Skyline decides that something is a "SIM" spectrum by looking at the width of the m/z range that it covers. Over the years we have increased the m/z range that Skyline thinks is the indicator of a high quality MS1 spectrum. In the current version of Skyline, any spectrum whose m/z range is less than 500 units is considered a high quality MS1 spectrum that contributes to a different chromatogram.

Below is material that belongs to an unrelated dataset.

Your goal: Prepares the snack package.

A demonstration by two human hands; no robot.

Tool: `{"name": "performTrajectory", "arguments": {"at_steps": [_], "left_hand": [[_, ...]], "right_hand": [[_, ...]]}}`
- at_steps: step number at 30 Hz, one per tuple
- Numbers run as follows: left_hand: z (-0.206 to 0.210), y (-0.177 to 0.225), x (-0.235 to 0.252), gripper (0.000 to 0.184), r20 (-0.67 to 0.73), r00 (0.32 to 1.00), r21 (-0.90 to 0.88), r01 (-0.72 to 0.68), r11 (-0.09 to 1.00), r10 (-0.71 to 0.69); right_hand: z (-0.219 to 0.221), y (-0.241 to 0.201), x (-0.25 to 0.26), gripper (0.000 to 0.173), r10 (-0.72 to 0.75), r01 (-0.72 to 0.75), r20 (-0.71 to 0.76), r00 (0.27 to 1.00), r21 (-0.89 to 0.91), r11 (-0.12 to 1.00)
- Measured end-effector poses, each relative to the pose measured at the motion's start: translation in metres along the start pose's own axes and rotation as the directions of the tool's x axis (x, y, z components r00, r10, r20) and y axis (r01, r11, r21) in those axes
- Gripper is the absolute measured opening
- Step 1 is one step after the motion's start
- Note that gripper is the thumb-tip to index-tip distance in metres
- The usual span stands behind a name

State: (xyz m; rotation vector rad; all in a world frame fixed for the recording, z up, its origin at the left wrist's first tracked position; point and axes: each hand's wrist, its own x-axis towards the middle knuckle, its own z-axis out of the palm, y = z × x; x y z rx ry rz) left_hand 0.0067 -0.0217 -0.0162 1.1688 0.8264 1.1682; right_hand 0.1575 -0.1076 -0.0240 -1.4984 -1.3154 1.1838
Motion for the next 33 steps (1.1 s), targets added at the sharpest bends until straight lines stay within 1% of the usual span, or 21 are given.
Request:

The "simAsSpectra" flag is something different, and is a flag that you might pass to msconvert, and tells it whether spectra which the mass spectrometer has identified as a "SIM" spectrum should be treated as a spectrum, or should instead be converted to one point in a chromatogram. Here, "SIM" is taken to refer to a technique of collecting data which looks like SRM data using a full scan mass spectrometer. For these sorts of SIM scans, you would probably tell the mass spectrometer to collect MS1 data over maybe only a 1m/z wide window, and you really were expecting to only get a single data point out of that spectrum. In this case, msconvert does not look at the m/z range of the spectrum, and instead looks at some metadata field on the spectrum to decide whether it's a SIM scan or not. I believe there is a checkbox in the Thermo method editor which will cause all of your spectra to be marked as "SIM". If you have done that, then you would also want to make sure that you pass "simAsSpectra" to msconvert when you create your .mzML file.